Baseline demographics of all individuals are shown in Figure 1. When comparing the moderate and severe COVID-19 patient groups to the control group, there was a no significant in age (p > 0.05). The severe group comprised 66 percent males and 34 percent females (p > 0.05), while the moderate group had similar numbers of males and females.

Table 1 shows the levels of serum ALT, AST, albumin, CRP, IL-1β, IL-4, IL-6, IL-18, IL-35, PGE2 and TXA2 levels as well as the expression of NF-κB p50 and NF-κB p65 mRNA in all studied groups. When compared to healthy controls, ALT, AST, albumin, and CRP levels indicated significant increases in moderate and severe COVID (p < 0.001). When compared to the moderate group, patients in the severe group had significantly higher ALT (p < 0.001), AST (p < 0.05), and CRP (p < 0.001). In addition, when compared to healthy controls, albumin levels were significantly lower in moderate and severe COVID-19 patients (p < 0.001). When compared to the moderate group, albumin levels in the severe group were significantly lower (p < 0.01).

In addition, IL-1β, IL-4, IL-6, IL-18, IL-35, PGE2, and TXA2 levels in moderate and severe COVID-19 patients were significantly higher (p < 0.001) than in healthy controls. IL-6 was substantially greater (p < 0.001) in the severe group than in the moderate group, although IL-1β and TXA2 were significantly higher in the moderate group than in the severe group. When comparing the moderate and severe groups, no significant differences in IL-18, IL-35, or PGE2 were found (p > 0.05).

Furthermore, NF-κB p50 and NF-κB p65 mRNA expression levels in moderate and severe COVID patients were significantly higher (p < 0.001) than in healthy controls. In the moderate group, on the other hand, NF-κB p65 mRNA expression had significantly higher levels (p < 0.05) than in the severe group. Although it was not significant (p > 0.05), the moderate group’s NRP-1 mRNA expression level was higher than the severe group’s.

Table 1 also shows that NRP-1 mRNA expression levels in moderate and severe COVID patient groups were significantly higher (p < 0.001) than healthy controls.

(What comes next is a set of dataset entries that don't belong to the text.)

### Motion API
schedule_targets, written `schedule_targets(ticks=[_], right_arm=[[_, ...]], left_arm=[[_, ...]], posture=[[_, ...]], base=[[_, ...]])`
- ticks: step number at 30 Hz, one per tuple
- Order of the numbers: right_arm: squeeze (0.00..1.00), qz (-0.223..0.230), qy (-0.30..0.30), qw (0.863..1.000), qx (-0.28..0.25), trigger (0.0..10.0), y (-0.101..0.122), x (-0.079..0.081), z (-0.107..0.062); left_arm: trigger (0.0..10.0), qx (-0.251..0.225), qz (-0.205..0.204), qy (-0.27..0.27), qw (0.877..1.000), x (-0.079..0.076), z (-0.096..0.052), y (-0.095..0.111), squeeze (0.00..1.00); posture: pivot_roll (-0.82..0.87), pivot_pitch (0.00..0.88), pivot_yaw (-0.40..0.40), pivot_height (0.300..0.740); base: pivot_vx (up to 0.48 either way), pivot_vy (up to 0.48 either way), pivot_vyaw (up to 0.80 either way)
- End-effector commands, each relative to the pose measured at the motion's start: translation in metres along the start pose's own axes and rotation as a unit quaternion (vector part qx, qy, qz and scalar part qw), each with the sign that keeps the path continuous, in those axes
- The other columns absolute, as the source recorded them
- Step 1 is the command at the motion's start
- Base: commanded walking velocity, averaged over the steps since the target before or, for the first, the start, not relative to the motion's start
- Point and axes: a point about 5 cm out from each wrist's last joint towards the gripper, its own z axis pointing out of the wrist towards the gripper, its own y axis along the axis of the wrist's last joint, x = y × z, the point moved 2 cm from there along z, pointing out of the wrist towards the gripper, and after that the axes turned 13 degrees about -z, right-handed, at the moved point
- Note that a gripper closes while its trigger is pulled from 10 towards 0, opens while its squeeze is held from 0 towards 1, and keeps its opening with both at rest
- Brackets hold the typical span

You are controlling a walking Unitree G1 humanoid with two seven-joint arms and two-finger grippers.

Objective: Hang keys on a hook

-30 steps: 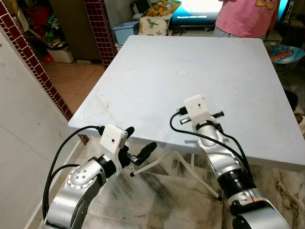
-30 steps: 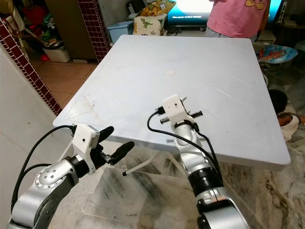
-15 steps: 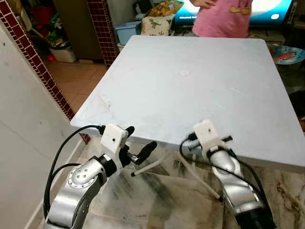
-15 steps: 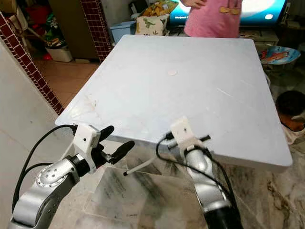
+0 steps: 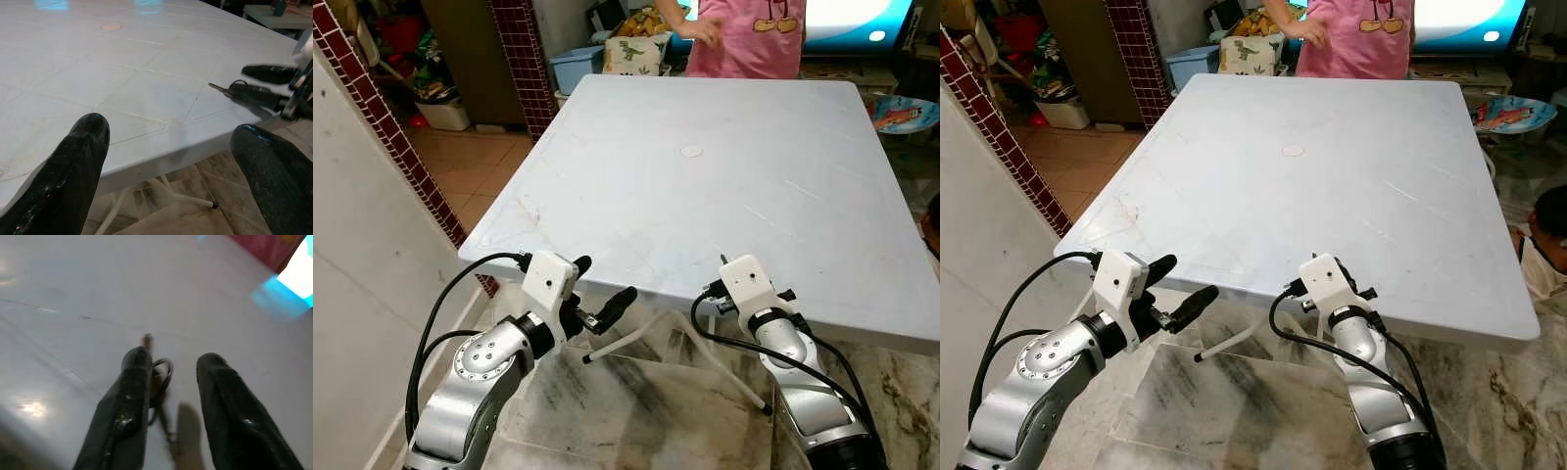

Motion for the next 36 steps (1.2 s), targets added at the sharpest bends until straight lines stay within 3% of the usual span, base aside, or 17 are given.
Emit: schedule_targets(ticks=[1,6,7,19,27,29,30,31,33,34,36], right_arm=[[1.00,-0.006,-0.014,1.000,-0.015,10.0,0.010,-0.006,-0.003],[1.00,-0.011,-0.022,0.999,-0.026,10.0,0.015,-0.010,-0.003],[1.00,0.005,-0.023,0.999,-0.027,10.0,0.017,-0.011,-0.004],[1.00,0.031,-0.005,0.999,-0.039,10.0,0.027,-0.002,-0.020],[1.00,0.060,0.004,0.998,0.003,10.0,0.014,0.001,-0.033],[1.00,0.087,0.013,0.996,0.023,10.0,0.008,0.006,-0.036],[0.92,0.097,0.014,0.995,0.029,10.0,0.005,0.007,-0.036],[0.92,0.099,0.014,0.995,0.030,10.0,0.005,0.007,-0.036],[0.07,0.120,0.020,0.992,0.042,10.0,0.001,0.008,-0.034],[0.00,0.123,0.021,0.991,0.044,10.0,0.000,0.008,-0.034],[0.00,0.130,0.027,0.990,0.046,10.0,-0.001,0.009,-0.032]], left_arm=[[10.0,-0.001,0.007,0.008,1.000,0.005,-0.003,0.001,0.00],[10.0,-0.001,0.007,0.009,1.000,0.005,-0.003,0.001,0.00],[10.0,-0.002,0.007,0.010,1.000,0.005,-0.003,0.002,0.00],[10.0,-0.003,0.006,0.010,1.000,0.005,-0.003,0.002,0.00],[10.0,-0.003,0.005,0.007,1.000,0.005,-0.002,0.002,0.00],[10.0,-0.002,0.005,0.005,1.000,0.004,-0.002,0.000,0.00],[10.0,-0.002,0.005,0.004,1.000,0.003,-0.002,0.000,0.00],[10.0,-0.002,0.005,0.004,1.000,0.003,-0.002,0.000,0.00],[10.0,-0.003,0.005,0.003,1.000,0.003,-0.002,0.001,0.00],[10.0,-0.003,0.006,0.003,1.000,0.003,-0.002,0.001,0.00],[10.0,-0.003,0.006,0.005,1.000,0.004,-0.002,0.001,0.00]], posture=[[0.05,0.032,0.114,0.740],[0.05,0.034,0.114,0.740],[0.05,0.034,0.113,0.740],[0.05,0.035,0.111,0.740],[0.04,0.036,0.111,0.740],[0.04,0.029,0.111,0.740],[0.04,0.029,0.111,0.740],[0.04,0.029,0.111,0.740],[0.04,0.029,0.111,0.740],[0.04,0.029,0.111,0.740],[0.04,0.023,0.108,0.740]], base=[[0.000,0.000,0.00],[0.000,0.000,0.00],[0.000,0.000,0.00],[0.000,0.000,0.00],[0.000,0.000,0.00],[0.000,0.000,0.00],[0.000,0.000,0.00],[0.000,0.000,0.00],[0.000,0.000,0.00],[0.000,0.000,0.00],[0.000,0.000,0.00]])
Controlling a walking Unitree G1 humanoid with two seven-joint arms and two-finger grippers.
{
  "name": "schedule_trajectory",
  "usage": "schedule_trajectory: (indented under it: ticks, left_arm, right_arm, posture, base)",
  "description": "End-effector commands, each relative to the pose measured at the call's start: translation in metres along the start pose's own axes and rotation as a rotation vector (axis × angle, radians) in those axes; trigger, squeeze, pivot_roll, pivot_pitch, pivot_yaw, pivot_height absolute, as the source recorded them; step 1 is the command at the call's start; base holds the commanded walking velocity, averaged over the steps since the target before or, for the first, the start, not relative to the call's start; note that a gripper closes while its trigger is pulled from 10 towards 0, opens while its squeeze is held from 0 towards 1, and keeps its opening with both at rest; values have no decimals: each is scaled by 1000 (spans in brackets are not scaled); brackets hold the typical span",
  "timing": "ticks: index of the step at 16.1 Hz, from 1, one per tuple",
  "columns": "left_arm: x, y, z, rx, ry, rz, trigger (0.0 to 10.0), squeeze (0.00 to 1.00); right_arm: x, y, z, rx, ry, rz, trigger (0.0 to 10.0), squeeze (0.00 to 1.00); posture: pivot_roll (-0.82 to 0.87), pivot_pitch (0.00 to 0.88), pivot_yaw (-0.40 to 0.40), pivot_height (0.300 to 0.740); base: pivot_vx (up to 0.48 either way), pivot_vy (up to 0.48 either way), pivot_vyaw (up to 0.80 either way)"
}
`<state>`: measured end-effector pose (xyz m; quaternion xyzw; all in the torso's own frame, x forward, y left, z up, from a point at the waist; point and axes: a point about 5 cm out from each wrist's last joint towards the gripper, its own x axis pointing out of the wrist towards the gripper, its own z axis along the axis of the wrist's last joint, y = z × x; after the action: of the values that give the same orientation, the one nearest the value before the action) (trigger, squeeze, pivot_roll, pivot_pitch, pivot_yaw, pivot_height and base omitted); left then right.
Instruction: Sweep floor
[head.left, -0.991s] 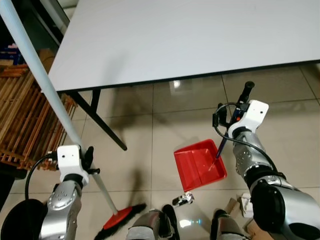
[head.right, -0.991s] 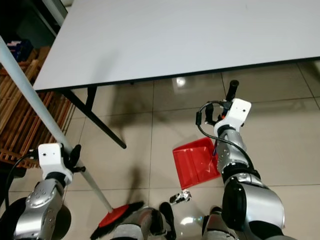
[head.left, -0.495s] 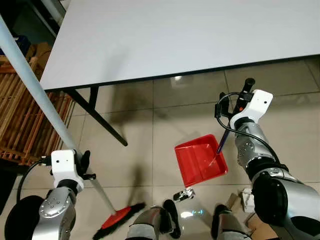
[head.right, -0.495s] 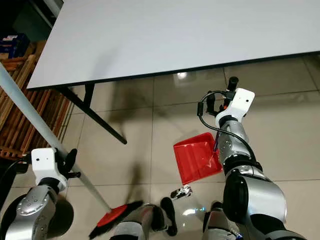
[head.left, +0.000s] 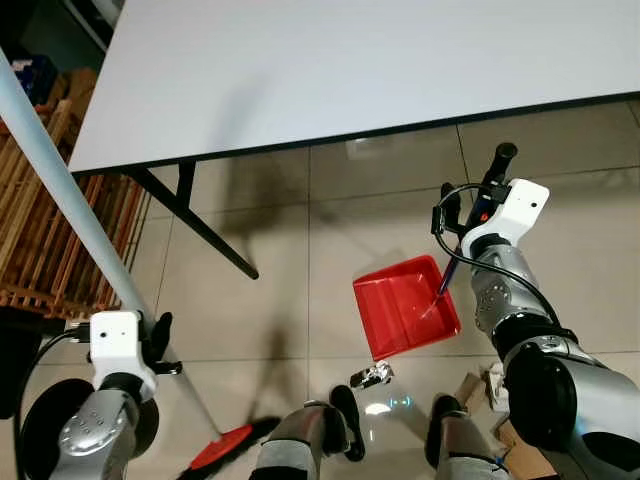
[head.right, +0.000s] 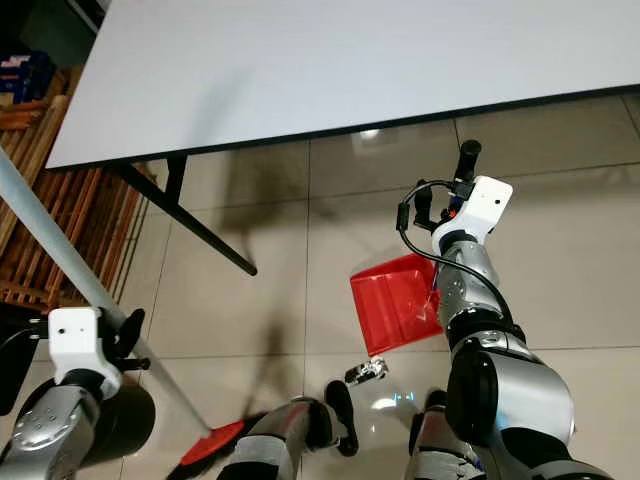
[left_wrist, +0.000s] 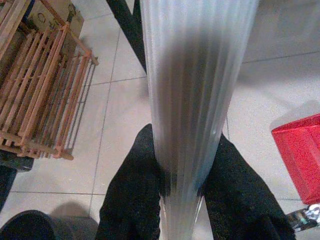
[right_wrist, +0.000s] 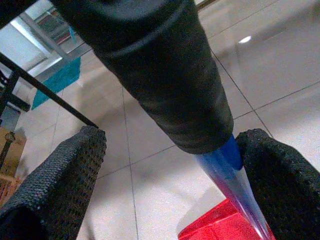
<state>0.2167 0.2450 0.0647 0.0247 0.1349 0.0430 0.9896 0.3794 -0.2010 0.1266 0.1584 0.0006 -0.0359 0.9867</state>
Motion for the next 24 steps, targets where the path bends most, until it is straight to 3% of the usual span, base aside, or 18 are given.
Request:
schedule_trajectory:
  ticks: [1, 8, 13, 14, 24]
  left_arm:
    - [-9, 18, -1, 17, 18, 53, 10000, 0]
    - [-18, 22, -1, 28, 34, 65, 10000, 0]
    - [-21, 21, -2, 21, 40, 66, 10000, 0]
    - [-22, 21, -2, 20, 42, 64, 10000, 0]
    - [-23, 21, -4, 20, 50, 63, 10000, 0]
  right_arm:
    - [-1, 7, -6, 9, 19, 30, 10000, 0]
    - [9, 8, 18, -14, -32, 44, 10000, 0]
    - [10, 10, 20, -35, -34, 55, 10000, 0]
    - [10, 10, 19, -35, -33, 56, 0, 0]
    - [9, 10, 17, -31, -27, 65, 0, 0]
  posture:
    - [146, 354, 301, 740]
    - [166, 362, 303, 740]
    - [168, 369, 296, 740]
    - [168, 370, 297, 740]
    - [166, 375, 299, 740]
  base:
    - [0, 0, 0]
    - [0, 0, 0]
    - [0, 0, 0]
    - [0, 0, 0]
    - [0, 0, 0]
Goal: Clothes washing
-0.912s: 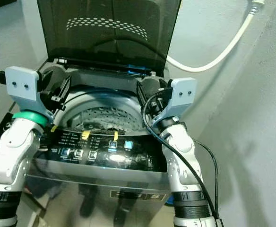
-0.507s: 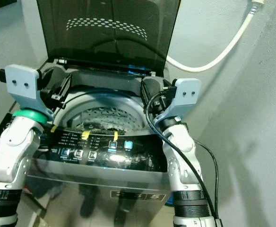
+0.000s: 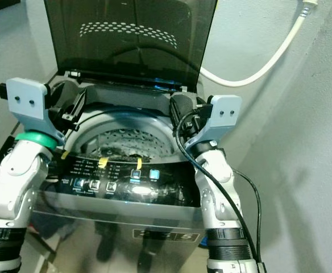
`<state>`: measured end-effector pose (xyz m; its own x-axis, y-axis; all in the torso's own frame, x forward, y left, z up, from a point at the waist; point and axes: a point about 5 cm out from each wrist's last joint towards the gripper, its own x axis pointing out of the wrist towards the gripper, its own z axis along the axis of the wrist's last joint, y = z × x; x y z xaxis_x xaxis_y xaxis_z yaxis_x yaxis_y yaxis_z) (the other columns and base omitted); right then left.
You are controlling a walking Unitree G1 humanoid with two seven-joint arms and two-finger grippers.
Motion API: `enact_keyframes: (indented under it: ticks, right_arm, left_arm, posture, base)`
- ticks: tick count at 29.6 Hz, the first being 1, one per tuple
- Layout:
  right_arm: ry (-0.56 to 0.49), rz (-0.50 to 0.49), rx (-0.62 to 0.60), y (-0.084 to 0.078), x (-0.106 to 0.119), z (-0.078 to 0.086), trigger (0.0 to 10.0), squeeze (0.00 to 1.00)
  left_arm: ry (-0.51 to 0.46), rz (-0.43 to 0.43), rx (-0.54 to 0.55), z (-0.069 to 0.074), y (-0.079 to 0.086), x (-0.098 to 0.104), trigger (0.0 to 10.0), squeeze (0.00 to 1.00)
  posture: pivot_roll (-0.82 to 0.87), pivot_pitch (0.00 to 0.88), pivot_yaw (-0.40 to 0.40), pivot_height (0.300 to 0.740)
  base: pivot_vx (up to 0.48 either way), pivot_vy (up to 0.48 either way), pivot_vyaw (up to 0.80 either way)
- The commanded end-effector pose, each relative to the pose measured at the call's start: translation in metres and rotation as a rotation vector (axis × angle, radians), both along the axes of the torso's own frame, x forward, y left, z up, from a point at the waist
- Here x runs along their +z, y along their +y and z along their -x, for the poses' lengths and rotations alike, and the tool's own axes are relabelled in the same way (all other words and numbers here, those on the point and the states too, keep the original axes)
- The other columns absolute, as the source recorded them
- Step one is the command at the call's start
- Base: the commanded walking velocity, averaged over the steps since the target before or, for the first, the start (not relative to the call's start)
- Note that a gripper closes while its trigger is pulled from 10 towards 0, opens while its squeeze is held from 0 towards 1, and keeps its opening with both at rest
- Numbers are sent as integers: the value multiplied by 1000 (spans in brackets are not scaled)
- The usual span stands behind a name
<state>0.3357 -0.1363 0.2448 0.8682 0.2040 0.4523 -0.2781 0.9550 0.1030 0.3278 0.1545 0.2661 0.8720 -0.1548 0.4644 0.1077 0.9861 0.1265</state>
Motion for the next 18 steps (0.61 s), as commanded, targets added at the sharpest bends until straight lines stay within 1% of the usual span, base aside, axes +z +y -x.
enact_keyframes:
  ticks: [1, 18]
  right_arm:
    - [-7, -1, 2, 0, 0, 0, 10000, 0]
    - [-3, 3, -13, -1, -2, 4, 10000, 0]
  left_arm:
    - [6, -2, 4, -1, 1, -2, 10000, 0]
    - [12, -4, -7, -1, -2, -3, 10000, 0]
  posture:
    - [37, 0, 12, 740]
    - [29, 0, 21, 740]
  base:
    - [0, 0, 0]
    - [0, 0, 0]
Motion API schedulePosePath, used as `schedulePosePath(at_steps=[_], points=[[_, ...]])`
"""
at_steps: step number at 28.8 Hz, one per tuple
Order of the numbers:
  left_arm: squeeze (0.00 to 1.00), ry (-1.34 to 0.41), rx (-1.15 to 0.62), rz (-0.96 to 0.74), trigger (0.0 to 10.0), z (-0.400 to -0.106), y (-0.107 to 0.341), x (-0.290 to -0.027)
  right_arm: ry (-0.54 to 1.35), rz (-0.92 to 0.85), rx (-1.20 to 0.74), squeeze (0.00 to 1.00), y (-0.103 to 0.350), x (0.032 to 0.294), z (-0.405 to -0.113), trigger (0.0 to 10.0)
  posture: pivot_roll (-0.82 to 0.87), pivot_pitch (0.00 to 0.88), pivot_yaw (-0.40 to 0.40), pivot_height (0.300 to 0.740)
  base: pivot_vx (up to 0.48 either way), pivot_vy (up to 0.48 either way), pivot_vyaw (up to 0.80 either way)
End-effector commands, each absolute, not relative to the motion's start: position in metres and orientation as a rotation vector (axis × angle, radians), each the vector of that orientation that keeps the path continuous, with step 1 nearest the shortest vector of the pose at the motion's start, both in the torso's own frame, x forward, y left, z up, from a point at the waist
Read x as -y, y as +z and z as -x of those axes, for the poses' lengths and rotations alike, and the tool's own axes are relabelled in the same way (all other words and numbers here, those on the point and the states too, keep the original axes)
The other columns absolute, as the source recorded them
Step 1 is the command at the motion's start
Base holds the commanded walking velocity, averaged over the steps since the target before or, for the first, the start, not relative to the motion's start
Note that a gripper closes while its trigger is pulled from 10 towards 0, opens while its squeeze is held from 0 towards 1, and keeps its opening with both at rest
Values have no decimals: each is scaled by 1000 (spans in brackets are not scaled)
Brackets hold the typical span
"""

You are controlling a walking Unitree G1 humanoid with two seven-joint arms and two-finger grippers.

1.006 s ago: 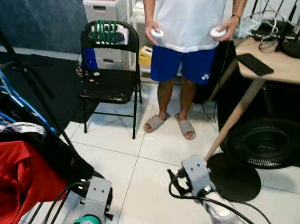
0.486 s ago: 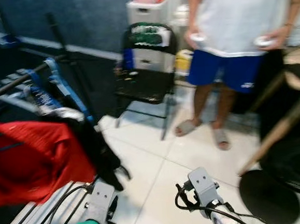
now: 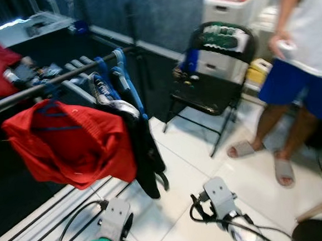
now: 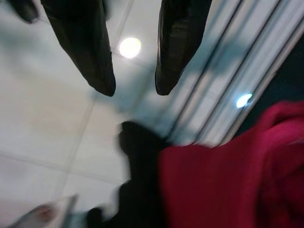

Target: Hang hanger

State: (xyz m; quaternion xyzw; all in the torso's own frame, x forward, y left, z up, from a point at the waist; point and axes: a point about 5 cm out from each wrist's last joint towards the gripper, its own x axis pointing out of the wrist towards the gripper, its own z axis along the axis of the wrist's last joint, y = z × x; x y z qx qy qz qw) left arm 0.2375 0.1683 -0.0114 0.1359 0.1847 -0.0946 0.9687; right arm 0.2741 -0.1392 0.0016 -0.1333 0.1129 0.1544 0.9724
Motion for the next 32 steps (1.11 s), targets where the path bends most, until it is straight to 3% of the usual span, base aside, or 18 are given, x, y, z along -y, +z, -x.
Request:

Table 2 illustrates the relationship between CRP, PGE2 and TXA2 levels, and NF-κB p50, NF-κB p65 and NRP-1 mRNA expression with all other tested parameters in the moderate group. CRP, PGE2 and TXA2 levels and NF-κB p50, NF-κB p65 and NRP-1 mRNA expression revealed a significant positive connection with all parameters in the moderate COVID-19 patient group, except for albumin which showed a significant negative correlation (p < 0.01) with CRP and a non-significant (p > 0.05) negative relationship PGE2, NF-κB p50 and NRP-1 mRNA expression.

Table 3 shows correlations between IL1β, IL4, IL-6, IL-18, and IL-35 with all other tested parameters in the moderate group, where albumin shows a non-significant (p > 0.05) relationship with all cytokines except for IL-18 which has a significant negative correlation (p < 0.05). IL4, IL-6, IL-18, and IL-35 shows a significant positive correlation with all parameters. IL1β showed non-significant (p > 0.05) relationship with ALT, AST and albumin but it had a significant positive correlation (p < 0.001) with others.

Table 4 illustrates the relationship between CRP, PGE2, TXA2, NF-κB p50, NF-κB p65 and NRP-1 with all other tested parameters in the severe group. CRP and TXA2 serum levels and NF-κB p50, and NF-κB p65 mRNA expression revealed a significant positive connection with all other parameters in the severe COVID-19 patient group. Serum albumin level showed a significant (p < 0.001) negative relationship with CRP, PGE2, TXA2, NF-κB p50, NF-κB p65 and NRP-1 mRNA expression. PGE2 showed non-significant (p > 0.05) relationship with AST, while NRP-1 mRNA expression showed non-significant (p > 0.05) relationship with ALT and AST.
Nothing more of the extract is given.